IV - Reprendre en main les leviers de commande :
 

Le préalable à toute évolution vers une OMC moins asservie aux multinationales passe par une reconquête politique du terrain perdu par les Nations. C'est d'ailleurs cette quête de souveraineté populaire qui est au cœur des trois mouvements anti-mondialisation vécus en France depuis 1995 : défense du service public à la française, souveraineté alimentaire, défense des créations en langue française, intervention publique en matière culturelle ou lutte contre l'hégémonie américaine. 

La première proposition préalable à toutes les autres consisterait à placer l'OMC sous contrôle démocratique en redonnant la primauté aux élus sur les technocrates et aux Nations sur les multinationales. Les Parlements nationaux devraient disposer de moyens de contrôle et d'action permanents. 

La seconde proposition consisterait à agir au plus vite pour que la Chine et la Russie rejoignent l'OMC, afin que nous sortions du face à face USA-UE. 

La troisième serait de promouvoir un développement du libre échange maîtrisé dans le cadre de zones régionales auxquelles s'arrimeraient les pays en développement proches de chacun des 3 grands pôles industrialisés - USA - UE - Japon. 
Chacun des partenaires formerait alors l'un des piliers d'une organisation tripolaire, seule apte à assurer une co-responsabilité dans la gestion du monde de demain.

Evidemment, l'organisation d'un libre échange maîtrisé par zones régionales va à l'encontre de la stratégie mondiale des multinationales.

La quatrième proposition serait d'inclure les négociations commerciales dans un cadre plus large que la libre concurrence afin que d'autres préoccupations - droit du travail, variations monétaires, normes environnementales - soient réellement prises en compte
La quatrième proposition serait d'inclure les négociations commerciales dans un cadre plus large que la libre concurrence afin que d'autres préoccupations - droit du travail, variations monétaires, normes environnementales - soient réellement prises en compte ce qui revient à proposer d'une part, un moratoire sur toute nouvelle négociation permettant de faire le bilan économique et social des 5 premières années d'existence de l'OMC et d'autre part, la modification des statuts de l'organisation. 

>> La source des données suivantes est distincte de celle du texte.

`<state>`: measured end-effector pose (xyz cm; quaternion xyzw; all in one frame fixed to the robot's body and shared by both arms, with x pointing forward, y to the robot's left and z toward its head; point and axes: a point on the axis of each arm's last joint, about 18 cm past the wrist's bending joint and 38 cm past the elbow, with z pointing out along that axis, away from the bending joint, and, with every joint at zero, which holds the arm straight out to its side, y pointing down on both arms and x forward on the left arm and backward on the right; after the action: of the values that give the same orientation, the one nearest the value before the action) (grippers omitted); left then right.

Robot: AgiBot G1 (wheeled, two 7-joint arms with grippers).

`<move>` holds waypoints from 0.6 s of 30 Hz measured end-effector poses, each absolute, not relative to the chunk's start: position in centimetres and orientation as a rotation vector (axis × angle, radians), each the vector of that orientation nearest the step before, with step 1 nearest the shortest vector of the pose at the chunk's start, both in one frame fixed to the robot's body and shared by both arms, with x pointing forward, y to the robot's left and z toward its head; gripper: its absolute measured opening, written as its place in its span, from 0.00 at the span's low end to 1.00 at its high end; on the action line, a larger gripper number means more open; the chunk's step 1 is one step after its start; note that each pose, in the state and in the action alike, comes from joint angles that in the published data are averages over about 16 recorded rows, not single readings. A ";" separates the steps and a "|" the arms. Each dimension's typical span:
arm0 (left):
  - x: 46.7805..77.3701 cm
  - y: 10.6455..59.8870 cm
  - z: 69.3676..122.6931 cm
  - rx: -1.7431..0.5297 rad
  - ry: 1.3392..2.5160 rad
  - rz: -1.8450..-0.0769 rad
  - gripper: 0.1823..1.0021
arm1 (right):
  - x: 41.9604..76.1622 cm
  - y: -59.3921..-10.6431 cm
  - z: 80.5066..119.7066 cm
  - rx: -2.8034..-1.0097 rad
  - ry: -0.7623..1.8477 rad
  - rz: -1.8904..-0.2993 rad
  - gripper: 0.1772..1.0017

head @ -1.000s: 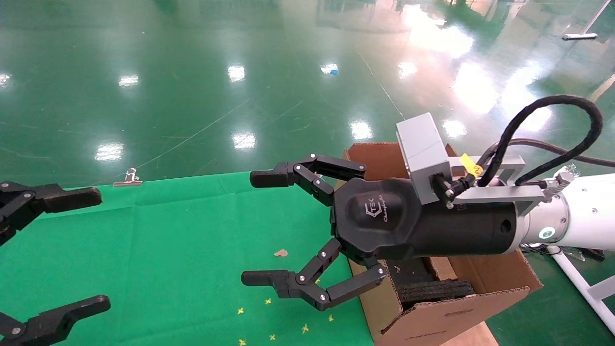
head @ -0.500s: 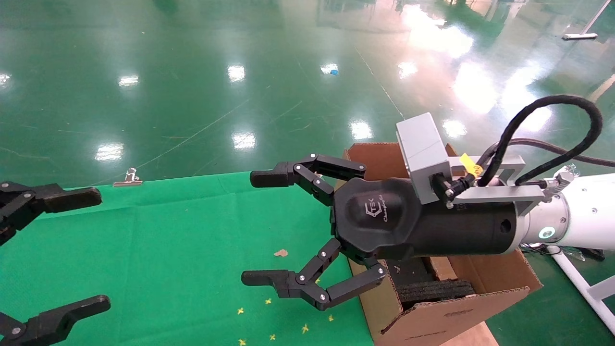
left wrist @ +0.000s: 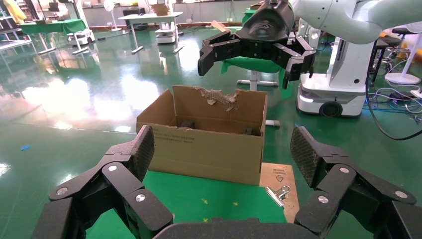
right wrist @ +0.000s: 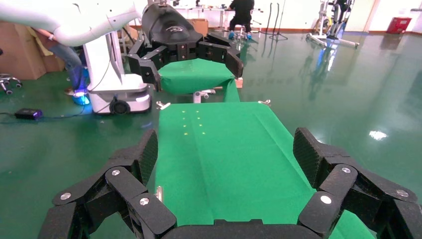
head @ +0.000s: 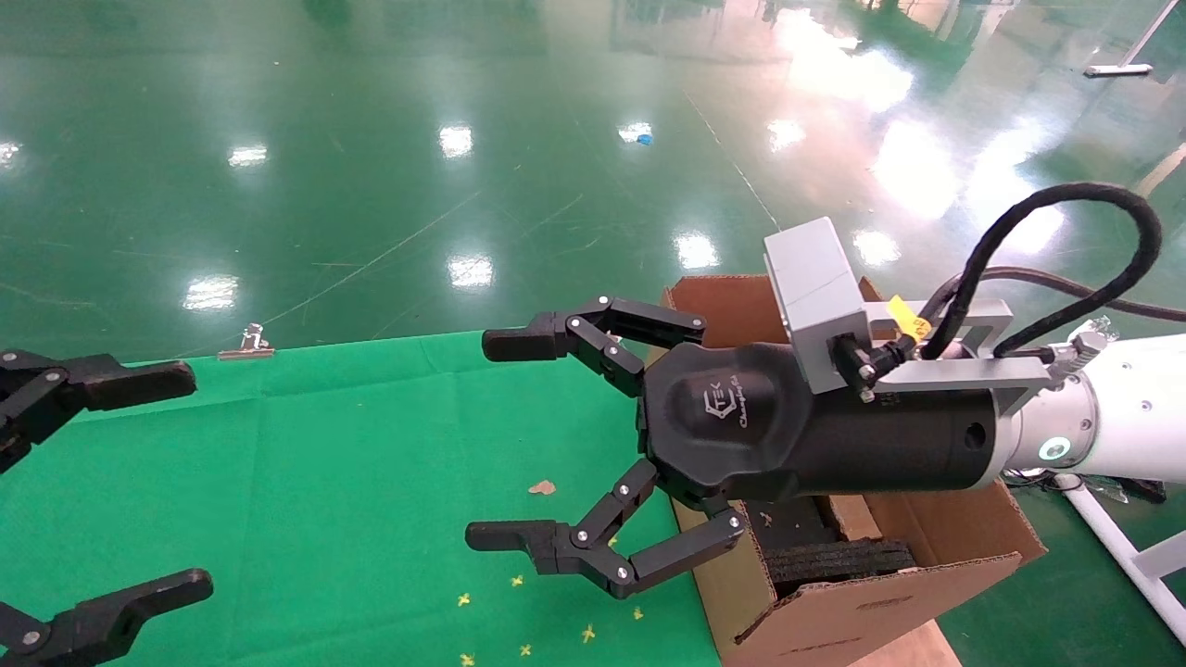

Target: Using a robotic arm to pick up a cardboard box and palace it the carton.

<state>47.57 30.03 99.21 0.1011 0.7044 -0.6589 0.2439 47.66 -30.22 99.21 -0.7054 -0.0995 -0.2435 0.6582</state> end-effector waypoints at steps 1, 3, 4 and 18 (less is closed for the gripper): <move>47.6 30.0 99.2 0.276 1.924 -1.800 1.00 | 47.7 -30.2 99.2 -1.597 -0.225 -0.551 1.00; 47.6 30.0 99.2 0.276 1.924 -1.800 1.00 | 47.7 -30.2 99.2 -1.597 -0.225 -0.551 1.00; 47.6 30.0 99.2 0.276 1.924 -1.800 1.00 | 47.7 -30.2 99.2 -1.597 -0.225 -0.551 1.00; 47.6 30.0 99.2 0.276 1.924 -1.800 1.00 | 47.7 -30.2 99.2 -1.597 -0.225 -0.551 1.00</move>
<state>47.57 30.03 99.21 0.1011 0.7044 -0.6589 0.2439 47.66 -30.22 99.21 -0.7054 -0.0994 -0.2435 0.6582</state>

 Monsieur le Premier Ministre, les négociations de Seattle seront un test de la capacité de la France à éviter la création d'une économie administrée par les multinationales. 

 Le gouvernement doit s'appuyer sur la prise de conscience citoyenne qui se fait jour dans l'opinion publique pour résister au besoin en disant non, afin que demain le peuple français ait encore envie de dire oui à la majorité plurielle. 

Ma dernière phrase, Monsieur le Premier Ministre, a pour objet de formuler une requête : si comme je le crains les négociations montrent que des pans entiers de notre économie et des millions de Français et d'autres encore en Europe sont menacés par les résultats annoncés de la discussion, nous vous demandons de proposer un moratoire pour permettre de faire le point, avant d'aller plus avant.